Work required: Transcribe the data. Leave out nothing.
___ Available data ___
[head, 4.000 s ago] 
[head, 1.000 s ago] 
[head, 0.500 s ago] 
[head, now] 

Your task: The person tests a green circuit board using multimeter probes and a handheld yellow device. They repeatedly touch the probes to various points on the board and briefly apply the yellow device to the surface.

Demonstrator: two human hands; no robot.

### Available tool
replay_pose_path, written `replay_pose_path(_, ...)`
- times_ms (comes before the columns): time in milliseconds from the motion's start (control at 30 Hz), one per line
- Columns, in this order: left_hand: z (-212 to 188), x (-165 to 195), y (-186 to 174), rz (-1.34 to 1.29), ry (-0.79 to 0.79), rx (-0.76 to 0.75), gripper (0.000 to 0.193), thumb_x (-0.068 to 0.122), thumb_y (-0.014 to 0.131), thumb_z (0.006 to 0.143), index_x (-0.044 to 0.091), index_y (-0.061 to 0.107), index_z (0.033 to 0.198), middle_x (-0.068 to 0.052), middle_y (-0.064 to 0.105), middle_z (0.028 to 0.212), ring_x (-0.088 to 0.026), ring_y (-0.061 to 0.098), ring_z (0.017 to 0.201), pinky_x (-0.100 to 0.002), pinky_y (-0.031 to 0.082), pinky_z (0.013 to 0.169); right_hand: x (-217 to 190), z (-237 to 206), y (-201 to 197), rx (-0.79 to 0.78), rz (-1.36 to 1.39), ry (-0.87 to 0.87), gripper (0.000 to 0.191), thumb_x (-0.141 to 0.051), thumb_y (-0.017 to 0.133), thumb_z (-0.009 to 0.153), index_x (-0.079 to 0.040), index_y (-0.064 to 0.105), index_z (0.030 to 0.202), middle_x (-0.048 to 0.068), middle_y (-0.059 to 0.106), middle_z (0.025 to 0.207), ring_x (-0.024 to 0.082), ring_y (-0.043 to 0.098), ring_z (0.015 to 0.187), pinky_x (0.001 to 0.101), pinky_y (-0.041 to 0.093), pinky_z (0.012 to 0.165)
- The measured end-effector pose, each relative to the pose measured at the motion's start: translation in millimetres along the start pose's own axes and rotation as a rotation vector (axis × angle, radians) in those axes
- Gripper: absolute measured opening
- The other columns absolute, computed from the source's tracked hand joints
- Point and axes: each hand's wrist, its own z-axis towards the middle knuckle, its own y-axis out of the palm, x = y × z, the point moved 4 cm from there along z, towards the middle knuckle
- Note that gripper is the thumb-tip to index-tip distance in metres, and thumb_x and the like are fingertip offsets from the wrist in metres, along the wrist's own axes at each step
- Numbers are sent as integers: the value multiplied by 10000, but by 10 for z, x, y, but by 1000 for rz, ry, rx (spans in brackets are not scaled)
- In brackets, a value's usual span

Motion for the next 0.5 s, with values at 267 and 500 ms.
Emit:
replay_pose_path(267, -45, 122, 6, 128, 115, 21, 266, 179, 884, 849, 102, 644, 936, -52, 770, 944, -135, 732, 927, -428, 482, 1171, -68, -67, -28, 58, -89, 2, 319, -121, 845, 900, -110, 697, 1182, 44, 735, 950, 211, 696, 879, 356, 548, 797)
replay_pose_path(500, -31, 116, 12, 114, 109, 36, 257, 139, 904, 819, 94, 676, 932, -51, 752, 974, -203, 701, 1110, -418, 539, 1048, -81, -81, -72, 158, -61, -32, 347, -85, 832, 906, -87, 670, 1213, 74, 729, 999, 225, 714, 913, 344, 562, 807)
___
Output for this exercise:
[head, 4.000 s ago] 
[head, 1.000 s ago] 
[head, 0.500 s ago] 
[head, now] 

Your task: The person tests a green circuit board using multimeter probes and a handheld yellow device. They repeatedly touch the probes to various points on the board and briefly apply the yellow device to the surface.

Demonstrator: two human hands; no robot.

### Available tool
replay_pose_path, written `replay_pose_path(_, ...)`
- times_ms (comes before the columns): time in milliseconds from the motion's start (control at 30 Hz), one per line
- Columns, in this order: left_hand: z (-212 to 188), x (-165 to 195), y (-186 to 174), rz (-1.34 to 1.29), ry (-0.79 to 0.79), rx (-0.76 to 0.75), gripper (0.000 to 0.193), thumb_x (-0.068 to 0.122), thumb_y (-0.014 to 0.131), thumb_z (0.006 to 0.143), index_x (-0.044 to 0.091), index_y (-0.061 to 0.107), index_z (0.033 to 0.198), middle_x (-0.068 to 0.052), middle_y (-0.064 to 0.105), middle_z (0.028 to 0.212), ring_x (-0.088 to 0.026), ring_y (-0.061 to 0.098), ring_z (0.017 to 0.201), pinky_x (-0.100 to 0.002), pinky_y (-0.031 to 0.082), pinky_z (0.013 to 0.169); right_hand: x (-217 to 190), z (-237 to 206), y (-201 to 197), rx (-0.79 to 0.78), rz (-1.36 to 1.39), ry (-0.87 to 0.87), gripper (0.000 to 0.191), thumb_x (-0.141 to 0.051), thumb_y (-0.017 to 0.133), thumb_z (-0.009 to 0.153), index_x (-0.079 to 0.040), index_y (-0.064 to 0.105), index_z (0.030 to 0.202), middle_x (-0.048 to 0.068), middle_y (-0.059 to 0.106), middle_z (0.025 to 0.207), ring_x (-0.024 to 0.082), ring_y (-0.043 to 0.098), ring_z (0.015 to 0.187), pinky_x (0.001 to 0.101), pinky_y (-0.041 to 0.093), pinky_z (0.012 to 0.165)
- The measured end-effector pose, each relative to the pose measured at the motion's start: translation in millimetres along the start pose's own axes and rotation as a rotation vector (axis × angle, radians) in those axes
- Gripper: absolute measured opening
- The other columns absolute, computed from the source's tracked hand joints
- Point and axes: each hand's wrist, its own z-axis towards the middle knuckle, its own y-axis out of the palm, x = y × z, the point moved 4 cm from there along z, towards the middle knuckle
- Note that gripper is the thumb-tip to index-tip distance in metres, and thumb_x and the like are fingertip offsets from the wrist in metres, along the wrist's own axes at each step
- Numbers are sent as integers: the value multiplied by 10000, but by 10 for z, x, y, but by 1000 for rz, ry, rx (spans in brackets are not scaled)
- In brackets, a value's usual span

Motion for the next 0.5 s, with values at 267 and 500 ms.
Emit:
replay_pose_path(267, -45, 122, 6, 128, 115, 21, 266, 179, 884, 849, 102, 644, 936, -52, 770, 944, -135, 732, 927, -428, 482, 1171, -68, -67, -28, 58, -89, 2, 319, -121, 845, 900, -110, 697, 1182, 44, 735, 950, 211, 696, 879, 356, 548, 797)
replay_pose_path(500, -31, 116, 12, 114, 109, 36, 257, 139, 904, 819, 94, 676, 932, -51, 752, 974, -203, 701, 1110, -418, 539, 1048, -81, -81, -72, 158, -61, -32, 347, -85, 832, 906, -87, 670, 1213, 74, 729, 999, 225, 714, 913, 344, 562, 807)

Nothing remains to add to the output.